Rising Treasury yields are weakening the U.S. Dollar. Traders are also concerned that the growing federal deficit will lead to a reduction of the U.S. debt rating. Traders are also positioning themselves ahead of this week's Treasury auction. Debt supply is expected to increase by as much as $101 billion with more to come.
The daily EUR USD is on pace to test a 50% level at 1.4184. Regaining this area sets up a further rally to 1.4621. The rapid rise in the EUR USD may become a concern for the European Central Bank if it begins to curtail export demand. This may not be known for some time however.
GBP USD traders continued to position themselves ahead of this week's U.S. Treasury auction as concerns over increased supply hitting the market is leading traders to think that U.S. debt is getting out of control. Traders are also building in a premium in anticipation of a possible debt reduction by either the S&P Corp. or Moody's debt rating service.
The daily chart indicates the GBP USD is on pace to test a 50% resistance level at 1.6085. Regaining this price on a closing basis could lead to a further rally to 1.6694. These are just upside objectives of where the market may run into resistance. Upside momentum is so strong that it would be foolish to stand in front of the trend. Aggressive counter-trend traders have to read the trade when this area is being tested for clues of the start of selling pressure.
A two-sided trade dominated the USD JPY on Friday. Early in the session, traders bought up the Yen over concerns that the U.S. was going to lose its top credit rating. Further strength was triggered by an optimistic statement from the Bank of Japan.
In a prepared statement, the BoJ upgraded a previously released negative comment by stating "economic conditions have been deteriorating, but exports and production are beginning to level out."
Late in the trading session, the USD JPY rallied after the Bank of Japan announced that it was no longer seriously considering an intervention as a means to weaken the currency. This reversed a down move from earlier in the week which was triggered by a BoJ "verbal intervention."
Like all countries that rely primarily on exports to boost its economy, do not believe that the central bank is not paying attention to currency prices and export numbers. Although our Fed is not too concerned about the value of the Dollar, the Bank of Japan takes a different view and will not hesitate to take action to weaken the Yen under the right circumstances.
Technically, the USD JPY is in a downtrend but found support in front of the March 19 bottom at 93.53. The daily closing price reversal bottom which was formed at 93.84 on Friday will be confirmed on a breakout over 94.91 next week. Although this formation will not change the trend to up, it is a strong indication that the buying may be greater than the selling at the current price level.

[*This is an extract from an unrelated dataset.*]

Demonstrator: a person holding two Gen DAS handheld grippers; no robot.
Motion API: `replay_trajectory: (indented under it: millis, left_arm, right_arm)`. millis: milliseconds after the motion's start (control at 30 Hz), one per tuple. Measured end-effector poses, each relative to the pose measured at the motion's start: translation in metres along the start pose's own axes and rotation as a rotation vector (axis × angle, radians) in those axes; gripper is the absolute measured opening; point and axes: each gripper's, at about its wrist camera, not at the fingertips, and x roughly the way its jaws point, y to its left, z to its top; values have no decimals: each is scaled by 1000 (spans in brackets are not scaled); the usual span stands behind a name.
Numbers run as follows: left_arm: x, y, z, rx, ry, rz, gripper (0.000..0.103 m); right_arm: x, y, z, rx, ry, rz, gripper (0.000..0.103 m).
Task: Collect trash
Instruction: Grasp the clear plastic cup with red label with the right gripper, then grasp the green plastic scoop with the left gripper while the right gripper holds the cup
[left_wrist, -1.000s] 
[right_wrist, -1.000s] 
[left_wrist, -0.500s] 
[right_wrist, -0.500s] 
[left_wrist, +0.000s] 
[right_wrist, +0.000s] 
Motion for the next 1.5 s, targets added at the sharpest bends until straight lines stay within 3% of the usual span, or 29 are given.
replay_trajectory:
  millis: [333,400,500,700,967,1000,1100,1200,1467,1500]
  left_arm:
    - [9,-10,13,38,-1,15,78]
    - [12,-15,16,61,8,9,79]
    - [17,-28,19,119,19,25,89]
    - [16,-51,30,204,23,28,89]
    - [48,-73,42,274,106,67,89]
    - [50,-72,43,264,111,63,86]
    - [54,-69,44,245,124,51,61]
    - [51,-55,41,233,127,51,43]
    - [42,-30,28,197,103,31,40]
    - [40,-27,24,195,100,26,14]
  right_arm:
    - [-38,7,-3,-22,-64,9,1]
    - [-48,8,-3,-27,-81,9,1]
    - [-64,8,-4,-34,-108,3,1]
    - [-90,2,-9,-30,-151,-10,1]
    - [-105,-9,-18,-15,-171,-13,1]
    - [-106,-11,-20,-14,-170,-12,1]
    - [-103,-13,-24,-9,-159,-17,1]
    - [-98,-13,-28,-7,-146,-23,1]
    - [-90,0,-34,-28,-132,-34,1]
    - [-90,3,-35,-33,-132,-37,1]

The USD CAD extended its losses this week fueled by news that the Canadian inflation rate is under control and in anticipation of a U.S. sovereign debt reduction.

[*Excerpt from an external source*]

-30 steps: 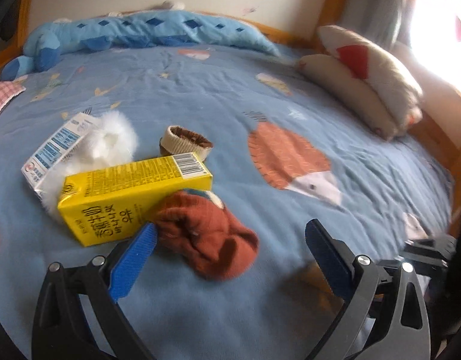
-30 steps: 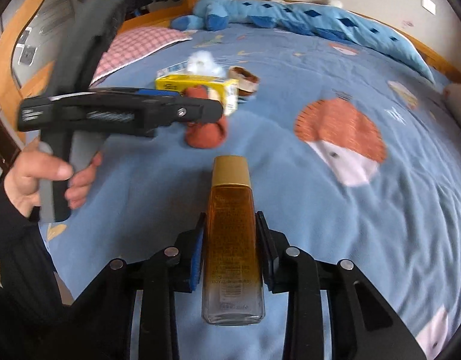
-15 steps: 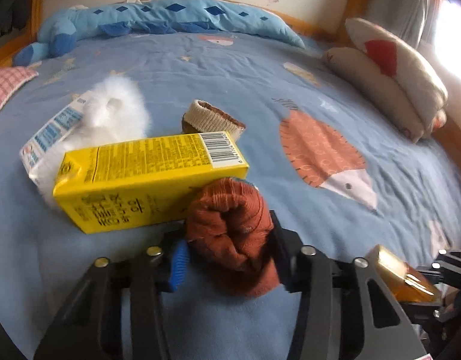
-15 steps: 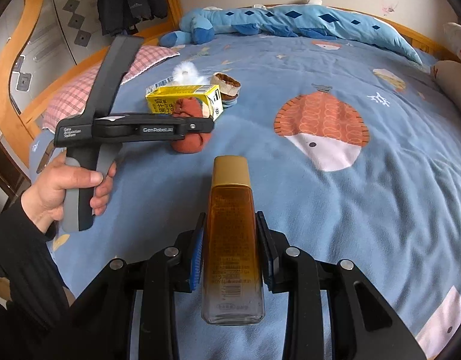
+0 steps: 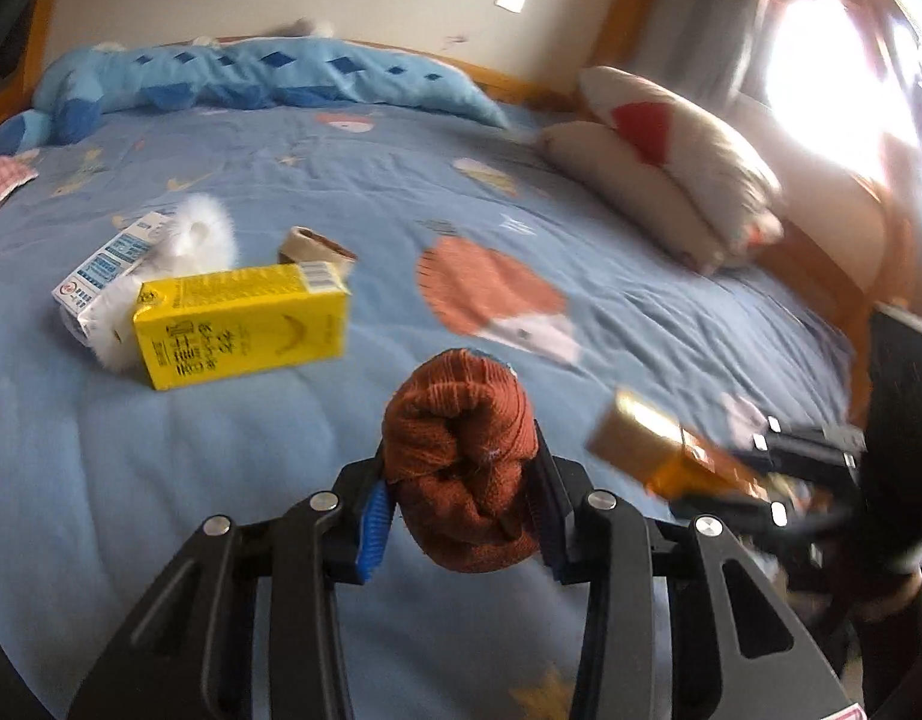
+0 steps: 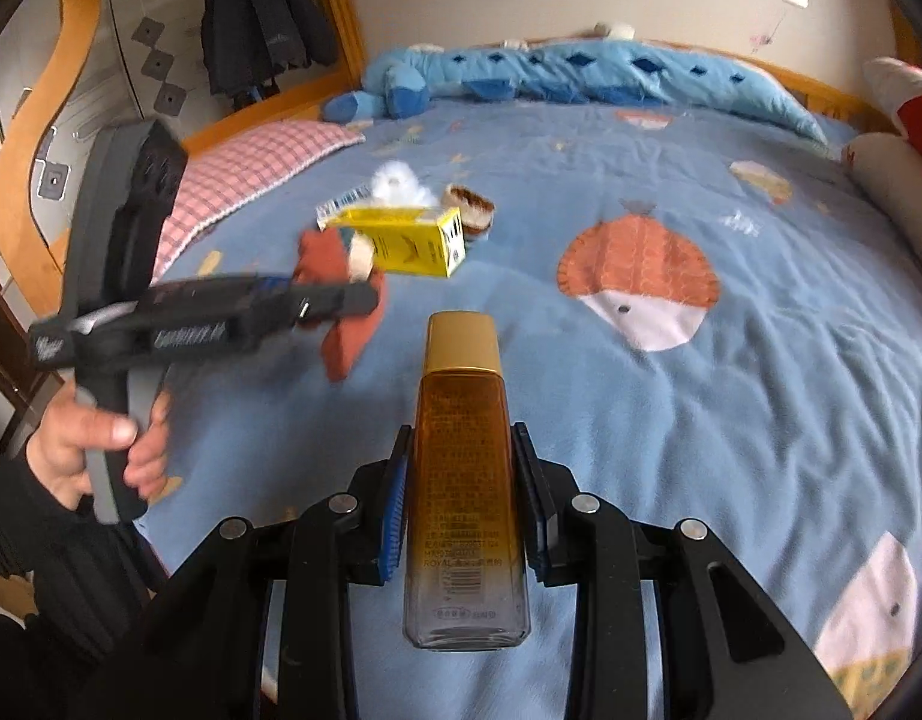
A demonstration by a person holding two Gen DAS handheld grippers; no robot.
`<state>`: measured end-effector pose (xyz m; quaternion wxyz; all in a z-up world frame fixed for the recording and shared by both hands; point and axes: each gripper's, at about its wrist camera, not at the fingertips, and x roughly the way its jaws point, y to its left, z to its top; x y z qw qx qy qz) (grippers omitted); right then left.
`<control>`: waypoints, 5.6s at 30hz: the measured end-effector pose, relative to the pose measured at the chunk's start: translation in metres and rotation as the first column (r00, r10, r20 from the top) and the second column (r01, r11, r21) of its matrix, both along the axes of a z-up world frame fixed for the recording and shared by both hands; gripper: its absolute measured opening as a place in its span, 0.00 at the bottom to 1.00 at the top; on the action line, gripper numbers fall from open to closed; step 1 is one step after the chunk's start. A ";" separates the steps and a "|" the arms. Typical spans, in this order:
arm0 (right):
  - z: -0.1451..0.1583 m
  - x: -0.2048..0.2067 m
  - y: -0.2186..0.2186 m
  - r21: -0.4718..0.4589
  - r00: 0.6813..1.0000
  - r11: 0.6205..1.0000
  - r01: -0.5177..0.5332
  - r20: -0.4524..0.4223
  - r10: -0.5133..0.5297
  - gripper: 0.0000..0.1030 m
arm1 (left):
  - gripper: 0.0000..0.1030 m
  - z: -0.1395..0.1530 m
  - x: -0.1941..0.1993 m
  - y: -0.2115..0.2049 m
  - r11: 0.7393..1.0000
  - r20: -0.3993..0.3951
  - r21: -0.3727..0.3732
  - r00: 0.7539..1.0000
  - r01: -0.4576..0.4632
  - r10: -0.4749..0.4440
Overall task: Collect trash
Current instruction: 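Carry the perfume bottle and brown sock over the yellow bin, then open both grippers to drop the bottle and sock into the bin, then return both tools to the remaining trash on the quilt, then grasp the yellow milk carton with the right gripper while the left grasps the small cup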
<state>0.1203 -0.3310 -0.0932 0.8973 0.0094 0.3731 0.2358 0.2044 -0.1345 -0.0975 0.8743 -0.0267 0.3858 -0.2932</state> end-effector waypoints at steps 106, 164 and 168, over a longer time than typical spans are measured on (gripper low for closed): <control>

Earlier in the week the Canadian government reported that inflation was in line with expectations. This meant that the Bank of Canada would not have to apply quantitative easing to boost the economy. This action which is basically printing money was perceived as bullish for the Canadian Dollar.

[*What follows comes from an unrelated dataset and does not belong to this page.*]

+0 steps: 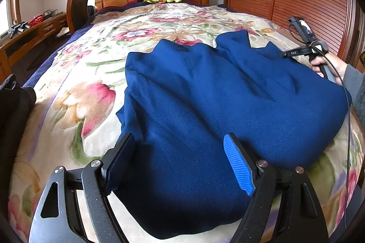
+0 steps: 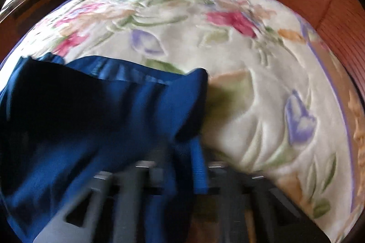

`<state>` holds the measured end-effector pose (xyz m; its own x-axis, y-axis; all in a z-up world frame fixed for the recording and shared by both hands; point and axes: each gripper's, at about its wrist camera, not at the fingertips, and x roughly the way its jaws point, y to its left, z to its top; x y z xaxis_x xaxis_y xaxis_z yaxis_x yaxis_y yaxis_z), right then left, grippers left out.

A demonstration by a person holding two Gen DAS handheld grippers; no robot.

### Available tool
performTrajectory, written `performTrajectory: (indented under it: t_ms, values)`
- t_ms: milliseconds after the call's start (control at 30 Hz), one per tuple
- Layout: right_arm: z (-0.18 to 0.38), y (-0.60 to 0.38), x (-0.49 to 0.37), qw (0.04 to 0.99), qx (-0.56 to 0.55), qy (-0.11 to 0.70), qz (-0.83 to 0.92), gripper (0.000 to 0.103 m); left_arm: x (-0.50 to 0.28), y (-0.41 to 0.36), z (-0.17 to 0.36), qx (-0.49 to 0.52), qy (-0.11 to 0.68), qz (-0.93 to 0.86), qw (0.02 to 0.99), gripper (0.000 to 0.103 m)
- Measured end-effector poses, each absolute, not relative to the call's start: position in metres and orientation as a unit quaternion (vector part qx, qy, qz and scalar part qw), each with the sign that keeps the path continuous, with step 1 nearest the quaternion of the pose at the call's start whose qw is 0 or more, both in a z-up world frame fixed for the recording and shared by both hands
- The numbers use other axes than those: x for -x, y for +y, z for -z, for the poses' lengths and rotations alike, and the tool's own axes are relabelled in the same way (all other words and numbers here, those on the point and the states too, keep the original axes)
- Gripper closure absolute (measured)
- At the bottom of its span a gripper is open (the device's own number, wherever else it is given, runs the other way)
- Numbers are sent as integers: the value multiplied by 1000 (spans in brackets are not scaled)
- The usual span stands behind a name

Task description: Fold large clothes

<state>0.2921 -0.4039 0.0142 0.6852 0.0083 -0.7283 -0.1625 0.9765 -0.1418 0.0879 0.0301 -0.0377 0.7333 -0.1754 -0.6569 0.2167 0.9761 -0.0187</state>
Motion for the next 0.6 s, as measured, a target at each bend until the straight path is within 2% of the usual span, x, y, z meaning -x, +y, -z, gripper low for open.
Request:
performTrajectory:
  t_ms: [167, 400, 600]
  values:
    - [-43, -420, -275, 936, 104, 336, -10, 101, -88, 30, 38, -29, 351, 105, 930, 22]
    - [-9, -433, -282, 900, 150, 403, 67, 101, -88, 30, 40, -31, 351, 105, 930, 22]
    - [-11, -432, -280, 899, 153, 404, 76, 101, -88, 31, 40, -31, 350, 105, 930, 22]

Later in the week, short-traders aggressively sold the U.S. Dollar in anticipation of a reduction in the U.S. debt rating. The expanding U.S. debt burden is raising concerns over the U.S. Treasury's ability to fund its debt obligations.
Based on the current chart pattern, the USD CAD is on pace to test a major retracement zone at 1.1059 to 1.0586. There could be profit-taking at this level or at the least a technical bounce. Don't anticipate anything until this zone is tested and momentum can be judged.
Fear is driving the USD CHF lower as the U.S. Dollar is losing its luster as a safe haven currency. Concerns over the expanding size of the U.S. debt and the U.S. ability to pay back its obligations, is leading traders to seek the safety of the Swiss Franc. Because of the spike in demand for hard assets, the Swiss Franc has also become an attractive alternative to the U.S. Dollar because of its huge inventory of gold.
Technically, the charts indicate further weakness as both the daily and weekly charts are in downtrends. This pair closed the week inside of a major retracement zone at 1.0972 to 1.0660. Based on the developing chart pattern, this market could accelerate sharply lower if the bottom end of the retracement zone is violated.